+++ THE INPUT

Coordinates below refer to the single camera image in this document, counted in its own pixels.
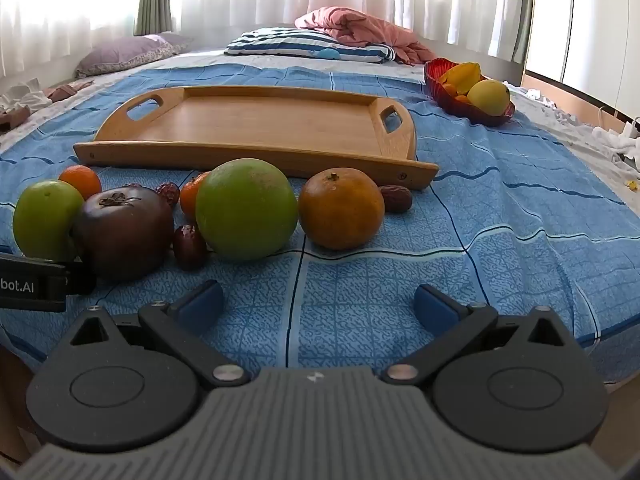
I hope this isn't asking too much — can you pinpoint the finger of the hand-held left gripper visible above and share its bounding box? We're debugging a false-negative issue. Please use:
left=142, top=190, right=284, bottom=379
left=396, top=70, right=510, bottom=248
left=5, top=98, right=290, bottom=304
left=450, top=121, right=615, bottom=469
left=64, top=261, right=97, bottom=297

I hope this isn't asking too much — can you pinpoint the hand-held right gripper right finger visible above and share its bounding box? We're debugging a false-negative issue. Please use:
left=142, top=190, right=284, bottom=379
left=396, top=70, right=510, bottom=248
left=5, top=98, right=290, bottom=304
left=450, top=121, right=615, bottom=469
left=382, top=284, right=571, bottom=389

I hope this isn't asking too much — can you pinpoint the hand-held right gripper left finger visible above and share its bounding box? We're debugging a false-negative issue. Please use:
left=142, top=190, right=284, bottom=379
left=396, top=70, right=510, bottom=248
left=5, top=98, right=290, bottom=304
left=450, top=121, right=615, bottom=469
left=70, top=280, right=250, bottom=389

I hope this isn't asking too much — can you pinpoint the red date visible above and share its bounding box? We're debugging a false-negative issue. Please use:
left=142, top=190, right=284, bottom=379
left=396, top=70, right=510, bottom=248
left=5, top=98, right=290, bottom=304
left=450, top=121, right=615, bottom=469
left=378, top=185, right=413, bottom=214
left=155, top=182, right=181, bottom=208
left=172, top=224, right=208, bottom=271

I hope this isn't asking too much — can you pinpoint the dark purple round fruit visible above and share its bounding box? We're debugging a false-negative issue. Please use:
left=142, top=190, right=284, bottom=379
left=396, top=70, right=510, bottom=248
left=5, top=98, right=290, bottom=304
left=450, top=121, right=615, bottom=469
left=72, top=186, right=175, bottom=281

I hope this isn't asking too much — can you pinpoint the small tangerine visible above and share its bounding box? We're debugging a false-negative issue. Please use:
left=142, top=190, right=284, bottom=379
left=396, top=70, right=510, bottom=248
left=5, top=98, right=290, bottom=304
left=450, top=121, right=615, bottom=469
left=58, top=165, right=102, bottom=201
left=179, top=171, right=212, bottom=226

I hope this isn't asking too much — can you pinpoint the wooden tray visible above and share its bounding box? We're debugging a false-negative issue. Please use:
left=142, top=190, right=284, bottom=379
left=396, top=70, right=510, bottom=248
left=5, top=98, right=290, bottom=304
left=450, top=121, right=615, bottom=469
left=72, top=85, right=440, bottom=191

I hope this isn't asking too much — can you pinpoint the green apple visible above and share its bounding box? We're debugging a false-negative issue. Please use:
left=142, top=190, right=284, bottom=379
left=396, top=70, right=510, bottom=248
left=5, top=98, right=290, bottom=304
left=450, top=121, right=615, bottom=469
left=12, top=180, right=86, bottom=261

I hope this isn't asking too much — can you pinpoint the blue checkered blanket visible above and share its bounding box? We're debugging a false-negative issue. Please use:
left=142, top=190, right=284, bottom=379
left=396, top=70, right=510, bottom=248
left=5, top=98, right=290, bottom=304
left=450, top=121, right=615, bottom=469
left=0, top=65, right=640, bottom=386

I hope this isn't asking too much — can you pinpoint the large green pomelo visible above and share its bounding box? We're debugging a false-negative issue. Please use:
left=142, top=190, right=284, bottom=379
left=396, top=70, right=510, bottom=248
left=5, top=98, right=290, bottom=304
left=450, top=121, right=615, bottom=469
left=195, top=158, right=299, bottom=261

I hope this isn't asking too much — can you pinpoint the large orange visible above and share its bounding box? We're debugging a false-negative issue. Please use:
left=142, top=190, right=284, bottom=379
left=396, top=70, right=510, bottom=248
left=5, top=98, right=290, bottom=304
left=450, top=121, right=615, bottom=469
left=298, top=170, right=386, bottom=251

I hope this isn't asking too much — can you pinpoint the brown cloth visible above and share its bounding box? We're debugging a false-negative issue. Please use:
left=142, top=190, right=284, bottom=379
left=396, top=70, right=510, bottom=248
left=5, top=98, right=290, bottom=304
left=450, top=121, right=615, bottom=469
left=42, top=80, right=94, bottom=102
left=0, top=106, right=32, bottom=132

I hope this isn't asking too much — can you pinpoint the yellow pear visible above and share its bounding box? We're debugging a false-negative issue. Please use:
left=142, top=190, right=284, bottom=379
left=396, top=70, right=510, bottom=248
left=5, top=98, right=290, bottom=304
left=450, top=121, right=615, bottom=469
left=466, top=79, right=512, bottom=117

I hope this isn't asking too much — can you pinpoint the red glass bowl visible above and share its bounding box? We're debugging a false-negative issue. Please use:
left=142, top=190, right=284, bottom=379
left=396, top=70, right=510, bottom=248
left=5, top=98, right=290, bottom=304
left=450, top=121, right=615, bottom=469
left=424, top=57, right=516, bottom=128

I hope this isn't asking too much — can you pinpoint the purple pillow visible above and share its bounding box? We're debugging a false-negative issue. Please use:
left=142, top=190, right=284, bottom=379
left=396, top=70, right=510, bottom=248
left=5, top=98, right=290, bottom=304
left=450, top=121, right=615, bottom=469
left=75, top=32, right=195, bottom=79

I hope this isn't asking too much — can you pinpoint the yellow starfruit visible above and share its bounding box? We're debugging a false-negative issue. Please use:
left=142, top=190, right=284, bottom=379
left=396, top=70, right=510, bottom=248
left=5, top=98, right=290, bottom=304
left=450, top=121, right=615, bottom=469
left=439, top=61, right=483, bottom=96

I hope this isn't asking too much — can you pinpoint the white crumpled cloth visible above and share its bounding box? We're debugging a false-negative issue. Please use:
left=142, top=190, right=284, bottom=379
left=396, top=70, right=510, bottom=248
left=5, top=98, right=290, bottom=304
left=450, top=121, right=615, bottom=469
left=592, top=125, right=640, bottom=162

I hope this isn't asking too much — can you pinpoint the blue white striped pillow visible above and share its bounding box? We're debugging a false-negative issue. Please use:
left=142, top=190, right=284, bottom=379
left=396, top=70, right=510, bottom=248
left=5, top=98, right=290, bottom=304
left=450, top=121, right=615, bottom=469
left=223, top=27, right=396, bottom=64

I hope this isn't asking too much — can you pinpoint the pink quilt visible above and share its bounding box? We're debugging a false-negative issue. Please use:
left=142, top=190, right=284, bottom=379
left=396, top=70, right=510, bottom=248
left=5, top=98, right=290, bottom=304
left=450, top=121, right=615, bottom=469
left=294, top=6, right=436, bottom=66

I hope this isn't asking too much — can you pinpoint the white wardrobe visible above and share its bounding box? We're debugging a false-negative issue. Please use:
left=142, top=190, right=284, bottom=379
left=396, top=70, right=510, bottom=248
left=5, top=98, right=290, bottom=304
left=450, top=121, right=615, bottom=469
left=522, top=0, right=640, bottom=116

++++++

TASK REQUIREMENTS: Copy the data word for word, no pictures.

WRITTEN SOLUTION:
Coordinates below refer to the single camera image in this document, counted in its own pixels.
I hope this isn't asking too much — can you pinpoint the finger of the hand-held left gripper visible above and share its bounding box? We're debugging a false-negative issue. Please use:
left=142, top=190, right=284, bottom=379
left=396, top=70, right=510, bottom=248
left=5, top=98, right=290, bottom=304
left=450, top=121, right=615, bottom=469
left=64, top=261, right=97, bottom=297

I hope this isn't asking too much — can you pinpoint the hand-held right gripper right finger visible above and share its bounding box? We're debugging a false-negative issue. Please use:
left=142, top=190, right=284, bottom=379
left=396, top=70, right=510, bottom=248
left=5, top=98, right=290, bottom=304
left=450, top=121, right=615, bottom=469
left=382, top=284, right=571, bottom=389

I hope this isn't asking too much — can you pinpoint the hand-held right gripper left finger visible above and share its bounding box? We're debugging a false-negative issue. Please use:
left=142, top=190, right=284, bottom=379
left=396, top=70, right=510, bottom=248
left=5, top=98, right=290, bottom=304
left=450, top=121, right=615, bottom=469
left=70, top=280, right=250, bottom=389

I hope this isn't asking too much — can you pinpoint the red date visible above and share its bounding box? We're debugging a false-negative issue. Please use:
left=142, top=190, right=284, bottom=379
left=396, top=70, right=510, bottom=248
left=5, top=98, right=290, bottom=304
left=450, top=121, right=615, bottom=469
left=378, top=185, right=413, bottom=214
left=155, top=182, right=181, bottom=208
left=172, top=224, right=208, bottom=271

I hope this isn't asking too much — can you pinpoint the dark purple round fruit visible above and share its bounding box? We're debugging a false-negative issue. Please use:
left=142, top=190, right=284, bottom=379
left=396, top=70, right=510, bottom=248
left=5, top=98, right=290, bottom=304
left=450, top=121, right=615, bottom=469
left=72, top=186, right=175, bottom=281

I hope this isn't asking too much — can you pinpoint the small tangerine visible above and share its bounding box? We're debugging a false-negative issue. Please use:
left=142, top=190, right=284, bottom=379
left=396, top=70, right=510, bottom=248
left=5, top=98, right=290, bottom=304
left=450, top=121, right=615, bottom=469
left=58, top=165, right=102, bottom=201
left=179, top=171, right=212, bottom=226

I hope this isn't asking too much — can you pinpoint the wooden tray visible above and share its bounding box? We're debugging a false-negative issue. Please use:
left=142, top=190, right=284, bottom=379
left=396, top=70, right=510, bottom=248
left=5, top=98, right=290, bottom=304
left=450, top=121, right=615, bottom=469
left=72, top=85, right=440, bottom=191

I hope this isn't asking too much — can you pinpoint the green apple visible above and share its bounding box? We're debugging a false-negative issue. Please use:
left=142, top=190, right=284, bottom=379
left=396, top=70, right=510, bottom=248
left=5, top=98, right=290, bottom=304
left=450, top=121, right=615, bottom=469
left=12, top=180, right=86, bottom=261

I hope this isn't asking too much — can you pinpoint the blue checkered blanket visible above and share its bounding box? We're debugging a false-negative issue. Please use:
left=142, top=190, right=284, bottom=379
left=396, top=70, right=510, bottom=248
left=5, top=98, right=290, bottom=304
left=450, top=121, right=615, bottom=469
left=0, top=65, right=640, bottom=386

I hope this isn't asking too much — can you pinpoint the large green pomelo visible above and share its bounding box? We're debugging a false-negative issue. Please use:
left=142, top=190, right=284, bottom=379
left=396, top=70, right=510, bottom=248
left=5, top=98, right=290, bottom=304
left=450, top=121, right=615, bottom=469
left=195, top=158, right=299, bottom=261

I hope this isn't asking too much — can you pinpoint the large orange visible above and share its bounding box? We're debugging a false-negative issue. Please use:
left=142, top=190, right=284, bottom=379
left=396, top=70, right=510, bottom=248
left=5, top=98, right=290, bottom=304
left=450, top=121, right=615, bottom=469
left=298, top=170, right=386, bottom=251

I hope this isn't asking too much — can you pinpoint the brown cloth visible above and share its bounding box? We're debugging a false-negative issue. Please use:
left=142, top=190, right=284, bottom=379
left=396, top=70, right=510, bottom=248
left=5, top=98, right=290, bottom=304
left=450, top=121, right=615, bottom=469
left=42, top=80, right=94, bottom=102
left=0, top=106, right=32, bottom=132

I hope this isn't asking too much — can you pinpoint the yellow pear visible above and share its bounding box? We're debugging a false-negative issue. Please use:
left=142, top=190, right=284, bottom=379
left=396, top=70, right=510, bottom=248
left=5, top=98, right=290, bottom=304
left=450, top=121, right=615, bottom=469
left=466, top=79, right=512, bottom=117

I hope this isn't asking too much — can you pinpoint the red glass bowl visible above and share its bounding box? We're debugging a false-negative issue. Please use:
left=142, top=190, right=284, bottom=379
left=396, top=70, right=510, bottom=248
left=5, top=98, right=290, bottom=304
left=450, top=121, right=615, bottom=469
left=424, top=57, right=516, bottom=128

I hope this isn't asking too much — can you pinpoint the purple pillow visible above and share its bounding box? We're debugging a false-negative issue. Please use:
left=142, top=190, right=284, bottom=379
left=396, top=70, right=510, bottom=248
left=5, top=98, right=290, bottom=304
left=450, top=121, right=615, bottom=469
left=75, top=32, right=195, bottom=79

I hope this isn't asking too much — can you pinpoint the yellow starfruit visible above and share its bounding box? We're debugging a false-negative issue. Please use:
left=142, top=190, right=284, bottom=379
left=396, top=70, right=510, bottom=248
left=5, top=98, right=290, bottom=304
left=450, top=121, right=615, bottom=469
left=439, top=61, right=483, bottom=96

I hope this isn't asking too much — can you pinpoint the white crumpled cloth visible above and share its bounding box? We're debugging a false-negative issue. Please use:
left=142, top=190, right=284, bottom=379
left=396, top=70, right=510, bottom=248
left=5, top=98, right=290, bottom=304
left=450, top=121, right=615, bottom=469
left=592, top=125, right=640, bottom=162

I hope this isn't asking too much — can you pinpoint the blue white striped pillow visible above and share its bounding box? We're debugging a false-negative issue. Please use:
left=142, top=190, right=284, bottom=379
left=396, top=70, right=510, bottom=248
left=5, top=98, right=290, bottom=304
left=450, top=121, right=615, bottom=469
left=223, top=27, right=396, bottom=64

I hope this isn't asking too much — can you pinpoint the pink quilt visible above and share its bounding box? We're debugging a false-negative issue. Please use:
left=142, top=190, right=284, bottom=379
left=396, top=70, right=510, bottom=248
left=5, top=98, right=290, bottom=304
left=450, top=121, right=615, bottom=469
left=294, top=6, right=436, bottom=66

I hope this isn't asking too much — can you pinpoint the white wardrobe visible above and share its bounding box? We're debugging a false-negative issue. Please use:
left=142, top=190, right=284, bottom=379
left=396, top=70, right=510, bottom=248
left=5, top=98, right=290, bottom=304
left=450, top=121, right=615, bottom=469
left=522, top=0, right=640, bottom=116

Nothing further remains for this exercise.